There were so many great local tech stories in 2015. So as we bid adieu to the year, here’s a look back at some of the more unique ones.
In the four years that this column has graced these pages, I’ve seen a number of suburban tech incubators launch with the hopes of capturing the success seen from the likes of Chicago’s 1871. While the need exists, many incubators continue to struggle as they lack financial support from sponsors or local governments.
But DuPage County’s Rev3 Innovation Center
is hitting on all cylinders.
Since finding a home at the Northern Illinois University’s Naperville campus, the technology/manufacturing incubator grown steadily in membership and landed its first major corporate member last spring in Bloomingdale-based global supply chain solutions company Bi-Link. Bi-Link occupies an office there and provides 3-D printers to help other members develop prototypes. In addition, Bi-Link provides staffers to help mentor members and other resources to help guide Rev3 membership to success.

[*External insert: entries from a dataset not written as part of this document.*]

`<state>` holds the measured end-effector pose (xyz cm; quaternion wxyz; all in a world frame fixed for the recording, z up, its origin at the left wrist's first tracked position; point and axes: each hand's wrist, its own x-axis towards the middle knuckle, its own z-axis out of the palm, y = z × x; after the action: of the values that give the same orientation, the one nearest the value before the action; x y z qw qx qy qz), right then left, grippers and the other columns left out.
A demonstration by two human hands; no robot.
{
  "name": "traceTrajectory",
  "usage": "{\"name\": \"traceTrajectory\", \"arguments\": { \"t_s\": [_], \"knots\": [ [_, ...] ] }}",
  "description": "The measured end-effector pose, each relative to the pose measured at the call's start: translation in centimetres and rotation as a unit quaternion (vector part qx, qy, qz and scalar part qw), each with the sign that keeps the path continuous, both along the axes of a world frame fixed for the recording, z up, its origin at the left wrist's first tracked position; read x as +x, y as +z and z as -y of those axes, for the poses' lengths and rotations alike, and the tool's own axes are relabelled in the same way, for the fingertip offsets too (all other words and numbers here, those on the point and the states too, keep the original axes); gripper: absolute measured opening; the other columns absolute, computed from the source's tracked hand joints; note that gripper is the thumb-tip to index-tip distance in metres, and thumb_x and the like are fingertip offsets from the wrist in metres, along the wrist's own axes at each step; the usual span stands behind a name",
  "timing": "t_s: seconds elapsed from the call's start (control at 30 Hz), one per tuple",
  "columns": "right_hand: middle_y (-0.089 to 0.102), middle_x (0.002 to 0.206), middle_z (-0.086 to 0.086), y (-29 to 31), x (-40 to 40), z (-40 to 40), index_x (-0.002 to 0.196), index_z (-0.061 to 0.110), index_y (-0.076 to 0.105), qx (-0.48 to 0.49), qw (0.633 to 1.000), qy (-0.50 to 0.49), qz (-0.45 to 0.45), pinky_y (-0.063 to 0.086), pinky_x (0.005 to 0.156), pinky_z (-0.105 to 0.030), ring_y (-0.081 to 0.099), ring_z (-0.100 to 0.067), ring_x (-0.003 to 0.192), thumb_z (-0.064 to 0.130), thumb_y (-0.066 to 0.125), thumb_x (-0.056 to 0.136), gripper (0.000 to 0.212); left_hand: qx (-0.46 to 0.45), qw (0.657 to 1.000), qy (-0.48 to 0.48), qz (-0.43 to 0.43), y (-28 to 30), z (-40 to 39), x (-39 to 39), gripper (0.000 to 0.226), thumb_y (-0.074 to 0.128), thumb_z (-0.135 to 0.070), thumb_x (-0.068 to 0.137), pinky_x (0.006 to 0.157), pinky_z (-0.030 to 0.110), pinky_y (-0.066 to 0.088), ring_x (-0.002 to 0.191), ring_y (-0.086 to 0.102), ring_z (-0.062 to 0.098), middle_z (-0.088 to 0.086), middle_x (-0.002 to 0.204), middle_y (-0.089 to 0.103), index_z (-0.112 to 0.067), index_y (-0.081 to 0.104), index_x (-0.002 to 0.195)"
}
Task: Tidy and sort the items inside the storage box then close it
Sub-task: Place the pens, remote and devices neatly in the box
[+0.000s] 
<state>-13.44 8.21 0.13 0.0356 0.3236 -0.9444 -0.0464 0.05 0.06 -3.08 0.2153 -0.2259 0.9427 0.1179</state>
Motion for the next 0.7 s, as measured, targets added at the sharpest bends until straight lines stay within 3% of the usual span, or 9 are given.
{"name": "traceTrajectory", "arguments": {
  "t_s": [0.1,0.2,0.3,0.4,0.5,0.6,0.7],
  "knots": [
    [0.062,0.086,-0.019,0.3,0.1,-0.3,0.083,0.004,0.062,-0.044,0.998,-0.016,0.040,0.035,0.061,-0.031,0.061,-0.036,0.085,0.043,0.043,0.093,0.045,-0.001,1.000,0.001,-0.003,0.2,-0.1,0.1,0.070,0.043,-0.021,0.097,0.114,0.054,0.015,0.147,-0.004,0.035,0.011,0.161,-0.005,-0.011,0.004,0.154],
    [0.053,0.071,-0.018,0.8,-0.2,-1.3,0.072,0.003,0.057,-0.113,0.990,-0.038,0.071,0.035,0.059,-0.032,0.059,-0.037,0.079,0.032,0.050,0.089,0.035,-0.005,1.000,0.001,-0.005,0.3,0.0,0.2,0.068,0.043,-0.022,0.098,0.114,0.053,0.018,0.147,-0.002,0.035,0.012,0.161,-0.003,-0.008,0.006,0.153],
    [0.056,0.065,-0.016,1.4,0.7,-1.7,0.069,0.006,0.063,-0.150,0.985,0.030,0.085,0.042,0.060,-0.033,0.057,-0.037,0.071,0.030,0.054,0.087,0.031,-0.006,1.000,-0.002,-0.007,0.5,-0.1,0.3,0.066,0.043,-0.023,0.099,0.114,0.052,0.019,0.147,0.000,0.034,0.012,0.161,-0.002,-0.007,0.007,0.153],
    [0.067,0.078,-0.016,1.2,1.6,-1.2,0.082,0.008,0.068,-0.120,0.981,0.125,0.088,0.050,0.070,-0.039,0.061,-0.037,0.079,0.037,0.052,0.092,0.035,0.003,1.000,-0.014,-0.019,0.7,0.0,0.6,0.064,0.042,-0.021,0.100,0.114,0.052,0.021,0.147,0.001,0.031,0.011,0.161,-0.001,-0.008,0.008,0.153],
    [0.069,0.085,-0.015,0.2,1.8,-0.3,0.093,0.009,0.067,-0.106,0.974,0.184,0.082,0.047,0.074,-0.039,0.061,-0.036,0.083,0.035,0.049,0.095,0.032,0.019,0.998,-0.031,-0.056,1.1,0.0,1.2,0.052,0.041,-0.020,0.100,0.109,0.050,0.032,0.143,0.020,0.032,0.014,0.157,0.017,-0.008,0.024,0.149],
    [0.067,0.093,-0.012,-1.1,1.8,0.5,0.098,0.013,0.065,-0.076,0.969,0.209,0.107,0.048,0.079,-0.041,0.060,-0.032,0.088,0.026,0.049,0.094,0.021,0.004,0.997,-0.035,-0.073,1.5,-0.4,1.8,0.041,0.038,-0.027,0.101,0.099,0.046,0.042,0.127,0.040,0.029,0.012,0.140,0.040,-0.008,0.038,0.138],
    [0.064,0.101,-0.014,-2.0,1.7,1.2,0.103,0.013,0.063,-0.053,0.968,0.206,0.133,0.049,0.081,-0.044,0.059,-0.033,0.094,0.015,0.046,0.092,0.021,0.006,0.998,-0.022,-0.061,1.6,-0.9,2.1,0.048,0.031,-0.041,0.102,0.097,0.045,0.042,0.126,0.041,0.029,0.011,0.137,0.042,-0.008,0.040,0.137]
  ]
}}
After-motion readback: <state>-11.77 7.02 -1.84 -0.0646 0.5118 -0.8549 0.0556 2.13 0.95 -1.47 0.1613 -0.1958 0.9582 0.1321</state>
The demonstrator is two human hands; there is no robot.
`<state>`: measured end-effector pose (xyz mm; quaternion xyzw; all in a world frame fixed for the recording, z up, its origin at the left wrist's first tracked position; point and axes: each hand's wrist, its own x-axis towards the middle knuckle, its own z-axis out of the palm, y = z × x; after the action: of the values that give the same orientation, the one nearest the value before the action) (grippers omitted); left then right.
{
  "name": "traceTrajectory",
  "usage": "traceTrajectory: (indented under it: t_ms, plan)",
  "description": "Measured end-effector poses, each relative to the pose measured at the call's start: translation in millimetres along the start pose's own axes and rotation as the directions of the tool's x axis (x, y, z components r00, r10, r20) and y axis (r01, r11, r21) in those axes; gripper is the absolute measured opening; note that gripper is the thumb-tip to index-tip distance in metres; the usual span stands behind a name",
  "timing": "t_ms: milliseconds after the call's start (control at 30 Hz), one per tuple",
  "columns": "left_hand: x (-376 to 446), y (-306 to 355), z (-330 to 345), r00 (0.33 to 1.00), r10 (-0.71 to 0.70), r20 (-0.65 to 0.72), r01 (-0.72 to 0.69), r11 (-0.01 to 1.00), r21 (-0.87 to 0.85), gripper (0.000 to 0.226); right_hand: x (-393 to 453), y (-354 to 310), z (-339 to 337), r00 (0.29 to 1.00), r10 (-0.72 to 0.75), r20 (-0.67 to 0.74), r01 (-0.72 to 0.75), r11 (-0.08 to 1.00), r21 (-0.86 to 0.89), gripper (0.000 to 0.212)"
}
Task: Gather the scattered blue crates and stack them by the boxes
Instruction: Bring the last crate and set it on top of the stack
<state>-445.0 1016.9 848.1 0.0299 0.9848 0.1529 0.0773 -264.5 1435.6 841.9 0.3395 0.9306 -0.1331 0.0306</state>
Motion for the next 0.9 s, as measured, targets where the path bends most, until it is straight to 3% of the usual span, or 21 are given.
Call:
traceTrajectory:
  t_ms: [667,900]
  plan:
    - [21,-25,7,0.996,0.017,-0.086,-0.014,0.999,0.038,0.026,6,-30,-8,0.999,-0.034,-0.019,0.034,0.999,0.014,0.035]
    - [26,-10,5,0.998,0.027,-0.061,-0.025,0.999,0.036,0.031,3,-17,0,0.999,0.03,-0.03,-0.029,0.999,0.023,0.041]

Nic Zito, business development director for Rev3’s parent Choose DuPage, said membership has grown from two members at the beginning of the year to more than 20 today. It hosted more than 150 events during the year, that included networking, educational seminars, and business pitches events.
Plus, US Bank
has recently come aboard as a sponsor.
Rev3’s goal for 2016 is to bring more electronic and manufacturing equipment into the space for the entrepreneurs to turn their business plans into reality, Zito said.
Keep the suburban revolution going.
A new dimension
As a “reformed” gamer, I was particularly attracted to Arlington Heights-based Optimal Design
’s partnership with Utah-based The Void
in its development of a 4-D virtual entertainment center. VEC promises to be a LazerQuest on steroids, totally immersing the player into a complete virtual environment.
Optimal Design was tapped to create a head-mounted display, which is paired with a haptic vest to bring the 4-D experience together. While the helmet surrounds the player’s head with the sights and sounds, Optimal Design Principal Joe Wascow said, the vest provides a tactile feel.
“If you were in a first-person shooter game and were shot at the front left side, you would feel it on the front left shoulder, then feel an exit in back,” Wascow said. “Not only are you getting the visual, not only are you hearing what’s going on, you’re feeling it as well. It could be something like walking out in the rain and feeling the raindrops hitting your body.”
The Void CEO Ken Brettschneider approached the company for the project. In addition to Optimal Design’s previous work with large companies ranging from Motorola to Lenovo, Brettschneider was impressed that the company has all its design and development operations in-house.
Wascow said the company has made a number of improvements to the original prototype, including the integration of a curved OLED video display aimed to enhance the experience. He added they are still on track to unveil the VEC in 2016.
Airbnb for your car
It was one of those ideas that you slap your forehead and yell “Why didn’t I think of this?”
But Forest Park resident Devin Bates got there first.
Springing from the need for a parking spot, Bates developed the website ShareASpot, devoted to connecting people looking for parking spaces with people who have an available space.
Unlike apps that can find you space in parking lots, ShareASpot works specifically with property or small business owners who have a space that could be used for parking, and links them with people who are seeking a space in that area. People seeking a parking spot can register at no cost, while those with a driveway space, concrete slab or a business with extra parking can rent that spot on a daily or monthly basis. ShareASpot adds another 20 percent to cover its costs.
ShareASpot hit a milestone this month when it announced it is partnering with Chicago-based parking startup ParqEx. The two companies plan to combine resources to speed up the growth of its market in the city and suburbs, with the with the long-term goal of expanding into markets throughout the U.S.
“Parking is a nationwide issue,” Bates said.
Under the agreement, the ParqEx platform will be used for all transactions and customer support.